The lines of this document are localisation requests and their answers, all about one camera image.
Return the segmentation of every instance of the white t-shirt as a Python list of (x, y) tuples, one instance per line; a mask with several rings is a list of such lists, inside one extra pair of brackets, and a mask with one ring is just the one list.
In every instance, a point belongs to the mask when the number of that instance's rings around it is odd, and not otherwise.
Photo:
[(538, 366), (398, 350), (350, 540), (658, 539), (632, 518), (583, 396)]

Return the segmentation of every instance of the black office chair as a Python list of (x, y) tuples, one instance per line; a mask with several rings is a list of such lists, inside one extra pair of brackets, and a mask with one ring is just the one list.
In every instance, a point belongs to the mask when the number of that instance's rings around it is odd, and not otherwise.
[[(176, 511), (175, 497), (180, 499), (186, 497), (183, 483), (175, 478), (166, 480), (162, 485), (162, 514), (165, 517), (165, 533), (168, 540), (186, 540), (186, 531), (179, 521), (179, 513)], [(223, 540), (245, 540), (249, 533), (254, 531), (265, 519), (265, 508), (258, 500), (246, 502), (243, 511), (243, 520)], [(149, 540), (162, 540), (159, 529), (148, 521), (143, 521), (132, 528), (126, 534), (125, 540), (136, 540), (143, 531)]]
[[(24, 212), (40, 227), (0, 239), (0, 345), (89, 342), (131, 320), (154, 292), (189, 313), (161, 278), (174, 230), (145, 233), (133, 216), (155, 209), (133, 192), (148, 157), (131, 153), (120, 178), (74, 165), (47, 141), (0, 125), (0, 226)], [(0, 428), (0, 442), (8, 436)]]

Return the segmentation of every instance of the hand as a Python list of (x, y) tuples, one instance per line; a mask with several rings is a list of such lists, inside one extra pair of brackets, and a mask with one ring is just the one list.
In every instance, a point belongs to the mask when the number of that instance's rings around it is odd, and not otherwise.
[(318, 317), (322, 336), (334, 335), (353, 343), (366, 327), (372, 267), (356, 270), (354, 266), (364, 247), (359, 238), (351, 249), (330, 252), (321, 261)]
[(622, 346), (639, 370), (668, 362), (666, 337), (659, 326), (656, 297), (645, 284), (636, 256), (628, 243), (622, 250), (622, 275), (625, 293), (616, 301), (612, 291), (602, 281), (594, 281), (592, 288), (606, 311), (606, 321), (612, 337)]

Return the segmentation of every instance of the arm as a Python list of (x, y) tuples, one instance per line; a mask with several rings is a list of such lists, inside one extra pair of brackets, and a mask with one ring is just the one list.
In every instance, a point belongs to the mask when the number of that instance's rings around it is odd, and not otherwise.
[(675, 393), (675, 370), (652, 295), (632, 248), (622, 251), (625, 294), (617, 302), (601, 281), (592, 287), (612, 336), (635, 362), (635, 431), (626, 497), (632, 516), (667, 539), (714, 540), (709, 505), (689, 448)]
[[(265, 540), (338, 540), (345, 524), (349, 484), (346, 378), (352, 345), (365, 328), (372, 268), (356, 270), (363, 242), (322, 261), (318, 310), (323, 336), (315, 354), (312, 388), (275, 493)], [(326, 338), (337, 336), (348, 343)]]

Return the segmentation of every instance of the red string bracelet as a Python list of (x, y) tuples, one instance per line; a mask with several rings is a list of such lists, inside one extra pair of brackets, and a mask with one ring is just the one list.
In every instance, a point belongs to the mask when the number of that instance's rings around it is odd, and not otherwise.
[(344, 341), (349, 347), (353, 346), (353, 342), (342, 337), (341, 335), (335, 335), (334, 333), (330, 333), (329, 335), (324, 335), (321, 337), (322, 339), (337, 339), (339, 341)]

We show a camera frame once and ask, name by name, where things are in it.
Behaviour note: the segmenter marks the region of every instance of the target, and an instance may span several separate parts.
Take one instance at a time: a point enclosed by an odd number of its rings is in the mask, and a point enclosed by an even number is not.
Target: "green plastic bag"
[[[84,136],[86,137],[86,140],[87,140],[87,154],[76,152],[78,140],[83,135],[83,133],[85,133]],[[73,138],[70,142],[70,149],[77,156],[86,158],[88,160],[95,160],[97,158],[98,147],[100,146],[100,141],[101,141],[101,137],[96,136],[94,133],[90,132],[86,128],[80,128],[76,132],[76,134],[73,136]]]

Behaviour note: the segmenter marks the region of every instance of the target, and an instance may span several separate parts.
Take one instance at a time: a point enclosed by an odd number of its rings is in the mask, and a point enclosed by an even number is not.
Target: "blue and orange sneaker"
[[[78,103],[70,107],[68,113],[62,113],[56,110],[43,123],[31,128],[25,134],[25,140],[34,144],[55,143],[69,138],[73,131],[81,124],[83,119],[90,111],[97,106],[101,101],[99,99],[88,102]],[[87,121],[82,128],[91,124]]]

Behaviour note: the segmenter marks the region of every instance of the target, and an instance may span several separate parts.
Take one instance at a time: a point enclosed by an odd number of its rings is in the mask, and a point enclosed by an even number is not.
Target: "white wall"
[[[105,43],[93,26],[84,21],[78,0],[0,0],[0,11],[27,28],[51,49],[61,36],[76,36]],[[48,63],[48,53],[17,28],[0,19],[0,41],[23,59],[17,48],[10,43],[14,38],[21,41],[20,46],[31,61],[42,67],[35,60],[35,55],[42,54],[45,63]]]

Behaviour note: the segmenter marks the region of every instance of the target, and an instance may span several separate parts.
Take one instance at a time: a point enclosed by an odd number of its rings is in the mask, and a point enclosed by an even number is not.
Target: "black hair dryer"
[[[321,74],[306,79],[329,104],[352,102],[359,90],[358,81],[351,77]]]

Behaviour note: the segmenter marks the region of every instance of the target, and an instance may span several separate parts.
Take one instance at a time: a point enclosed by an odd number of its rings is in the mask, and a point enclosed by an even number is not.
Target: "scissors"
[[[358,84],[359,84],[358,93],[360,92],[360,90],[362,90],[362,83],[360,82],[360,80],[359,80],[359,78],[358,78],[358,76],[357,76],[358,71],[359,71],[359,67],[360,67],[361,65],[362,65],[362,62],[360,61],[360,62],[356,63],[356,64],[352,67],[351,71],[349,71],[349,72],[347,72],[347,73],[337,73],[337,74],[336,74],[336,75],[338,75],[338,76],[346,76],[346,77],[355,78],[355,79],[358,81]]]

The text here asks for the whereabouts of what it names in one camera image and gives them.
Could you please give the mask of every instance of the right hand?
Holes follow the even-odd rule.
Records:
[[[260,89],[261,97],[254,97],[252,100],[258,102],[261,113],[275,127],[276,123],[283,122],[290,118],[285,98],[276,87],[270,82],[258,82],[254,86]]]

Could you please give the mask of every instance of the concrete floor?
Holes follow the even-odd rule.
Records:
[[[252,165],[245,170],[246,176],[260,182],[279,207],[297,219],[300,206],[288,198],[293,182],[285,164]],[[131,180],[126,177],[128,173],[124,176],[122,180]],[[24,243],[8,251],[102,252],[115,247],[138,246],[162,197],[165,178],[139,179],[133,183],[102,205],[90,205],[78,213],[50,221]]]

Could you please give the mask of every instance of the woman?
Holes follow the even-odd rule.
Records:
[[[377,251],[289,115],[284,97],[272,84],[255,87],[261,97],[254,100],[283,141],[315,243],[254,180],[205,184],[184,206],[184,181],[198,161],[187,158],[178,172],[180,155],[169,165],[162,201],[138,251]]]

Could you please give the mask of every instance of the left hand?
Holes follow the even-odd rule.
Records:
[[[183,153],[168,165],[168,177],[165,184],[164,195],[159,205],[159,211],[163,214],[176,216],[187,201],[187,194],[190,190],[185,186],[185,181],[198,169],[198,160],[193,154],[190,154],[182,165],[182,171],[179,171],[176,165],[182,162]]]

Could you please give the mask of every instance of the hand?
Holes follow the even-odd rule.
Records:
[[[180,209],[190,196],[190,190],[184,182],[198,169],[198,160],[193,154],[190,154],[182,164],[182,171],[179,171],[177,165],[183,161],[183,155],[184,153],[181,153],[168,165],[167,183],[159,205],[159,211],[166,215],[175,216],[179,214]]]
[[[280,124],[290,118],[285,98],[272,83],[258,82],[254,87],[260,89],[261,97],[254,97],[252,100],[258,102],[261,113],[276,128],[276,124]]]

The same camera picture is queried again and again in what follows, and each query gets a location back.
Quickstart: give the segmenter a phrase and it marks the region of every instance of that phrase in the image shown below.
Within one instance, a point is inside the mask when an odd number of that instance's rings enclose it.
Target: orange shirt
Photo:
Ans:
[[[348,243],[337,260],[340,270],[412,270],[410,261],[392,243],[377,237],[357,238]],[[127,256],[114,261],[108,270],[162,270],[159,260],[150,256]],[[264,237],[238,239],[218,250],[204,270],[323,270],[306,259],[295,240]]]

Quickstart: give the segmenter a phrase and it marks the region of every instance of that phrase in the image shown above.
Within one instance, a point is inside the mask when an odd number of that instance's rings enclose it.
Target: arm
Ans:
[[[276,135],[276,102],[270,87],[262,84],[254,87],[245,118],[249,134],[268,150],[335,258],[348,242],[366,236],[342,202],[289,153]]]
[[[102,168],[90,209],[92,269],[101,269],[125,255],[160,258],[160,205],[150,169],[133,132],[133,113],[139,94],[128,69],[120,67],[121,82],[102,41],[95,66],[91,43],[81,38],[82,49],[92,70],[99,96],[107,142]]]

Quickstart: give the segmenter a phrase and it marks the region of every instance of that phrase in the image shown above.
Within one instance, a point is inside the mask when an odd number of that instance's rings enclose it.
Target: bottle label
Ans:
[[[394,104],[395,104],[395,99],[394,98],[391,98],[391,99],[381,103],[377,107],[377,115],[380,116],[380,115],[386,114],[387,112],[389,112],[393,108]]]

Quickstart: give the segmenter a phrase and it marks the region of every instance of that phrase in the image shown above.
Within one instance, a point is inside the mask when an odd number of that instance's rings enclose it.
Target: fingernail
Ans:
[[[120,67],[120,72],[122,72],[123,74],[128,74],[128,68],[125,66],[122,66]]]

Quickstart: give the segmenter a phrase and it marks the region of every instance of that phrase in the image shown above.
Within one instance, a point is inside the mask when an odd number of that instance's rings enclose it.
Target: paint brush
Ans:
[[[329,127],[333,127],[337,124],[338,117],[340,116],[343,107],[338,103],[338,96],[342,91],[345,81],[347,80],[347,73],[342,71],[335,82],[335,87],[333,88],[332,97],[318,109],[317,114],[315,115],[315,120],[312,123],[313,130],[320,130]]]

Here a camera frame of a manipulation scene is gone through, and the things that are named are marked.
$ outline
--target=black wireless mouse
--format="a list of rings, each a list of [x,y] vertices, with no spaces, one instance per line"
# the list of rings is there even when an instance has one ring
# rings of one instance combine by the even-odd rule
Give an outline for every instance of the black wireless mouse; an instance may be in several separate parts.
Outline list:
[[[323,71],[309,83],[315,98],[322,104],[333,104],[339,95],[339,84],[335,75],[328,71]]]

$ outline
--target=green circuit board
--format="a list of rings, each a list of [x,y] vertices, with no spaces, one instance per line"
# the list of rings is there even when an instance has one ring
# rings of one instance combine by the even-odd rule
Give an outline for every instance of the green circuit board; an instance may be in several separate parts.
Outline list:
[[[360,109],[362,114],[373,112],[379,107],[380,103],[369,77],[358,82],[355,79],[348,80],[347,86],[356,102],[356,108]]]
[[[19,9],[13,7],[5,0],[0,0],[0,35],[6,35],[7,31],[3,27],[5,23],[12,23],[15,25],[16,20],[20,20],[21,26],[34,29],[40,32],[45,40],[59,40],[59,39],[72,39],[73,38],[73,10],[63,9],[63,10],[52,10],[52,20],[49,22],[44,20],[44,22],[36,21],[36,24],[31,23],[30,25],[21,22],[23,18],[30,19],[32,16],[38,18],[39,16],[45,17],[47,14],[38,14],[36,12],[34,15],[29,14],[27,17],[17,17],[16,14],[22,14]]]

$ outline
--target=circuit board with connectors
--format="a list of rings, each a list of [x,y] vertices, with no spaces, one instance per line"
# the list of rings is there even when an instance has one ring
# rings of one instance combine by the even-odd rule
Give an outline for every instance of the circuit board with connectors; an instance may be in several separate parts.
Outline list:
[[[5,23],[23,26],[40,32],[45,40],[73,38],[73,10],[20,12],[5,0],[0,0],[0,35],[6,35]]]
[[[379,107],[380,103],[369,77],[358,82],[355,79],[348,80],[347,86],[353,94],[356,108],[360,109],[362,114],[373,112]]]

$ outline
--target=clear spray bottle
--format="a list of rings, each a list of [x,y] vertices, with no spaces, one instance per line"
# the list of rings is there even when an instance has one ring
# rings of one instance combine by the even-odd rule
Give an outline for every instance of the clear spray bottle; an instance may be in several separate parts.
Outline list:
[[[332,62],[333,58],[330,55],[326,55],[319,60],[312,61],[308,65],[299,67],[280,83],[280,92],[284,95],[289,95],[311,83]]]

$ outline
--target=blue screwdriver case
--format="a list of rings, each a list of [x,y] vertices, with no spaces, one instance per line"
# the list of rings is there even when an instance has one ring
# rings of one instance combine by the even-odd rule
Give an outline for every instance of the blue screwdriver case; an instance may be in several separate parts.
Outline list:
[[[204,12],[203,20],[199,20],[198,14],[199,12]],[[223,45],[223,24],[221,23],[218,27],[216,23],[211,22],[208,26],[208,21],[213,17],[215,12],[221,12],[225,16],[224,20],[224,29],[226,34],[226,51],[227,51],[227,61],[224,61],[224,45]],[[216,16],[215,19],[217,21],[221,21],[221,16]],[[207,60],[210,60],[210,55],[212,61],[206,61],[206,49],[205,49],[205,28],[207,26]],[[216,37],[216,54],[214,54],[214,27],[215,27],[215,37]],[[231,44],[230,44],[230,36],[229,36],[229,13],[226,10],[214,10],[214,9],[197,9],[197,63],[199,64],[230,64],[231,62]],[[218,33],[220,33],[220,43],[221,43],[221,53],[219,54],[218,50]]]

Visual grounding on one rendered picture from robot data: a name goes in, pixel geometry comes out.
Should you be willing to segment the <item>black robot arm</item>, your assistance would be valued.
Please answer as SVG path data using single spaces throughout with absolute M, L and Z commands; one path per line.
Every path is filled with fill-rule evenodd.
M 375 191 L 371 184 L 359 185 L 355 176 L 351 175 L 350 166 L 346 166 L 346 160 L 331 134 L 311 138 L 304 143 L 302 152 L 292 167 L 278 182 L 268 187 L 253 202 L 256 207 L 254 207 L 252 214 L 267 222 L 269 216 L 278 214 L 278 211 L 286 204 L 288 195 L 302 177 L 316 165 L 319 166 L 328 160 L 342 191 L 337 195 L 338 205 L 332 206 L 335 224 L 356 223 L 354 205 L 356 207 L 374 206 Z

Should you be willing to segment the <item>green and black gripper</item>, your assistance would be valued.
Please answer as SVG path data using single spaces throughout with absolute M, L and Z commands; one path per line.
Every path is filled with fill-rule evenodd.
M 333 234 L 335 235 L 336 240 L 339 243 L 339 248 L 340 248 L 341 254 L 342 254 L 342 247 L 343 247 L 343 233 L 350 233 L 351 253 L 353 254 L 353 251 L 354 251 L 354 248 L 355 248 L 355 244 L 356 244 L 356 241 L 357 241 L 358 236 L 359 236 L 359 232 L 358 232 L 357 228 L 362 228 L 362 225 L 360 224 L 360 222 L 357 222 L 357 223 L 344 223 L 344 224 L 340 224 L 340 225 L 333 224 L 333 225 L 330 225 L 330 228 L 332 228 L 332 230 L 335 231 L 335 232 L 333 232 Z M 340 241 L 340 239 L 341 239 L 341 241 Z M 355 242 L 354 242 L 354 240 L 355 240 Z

────────────────────────────────────────

Task to carry out »
Going through the listing, tally each line that contains "things", then state the total with no other text.

Answer for the task »
2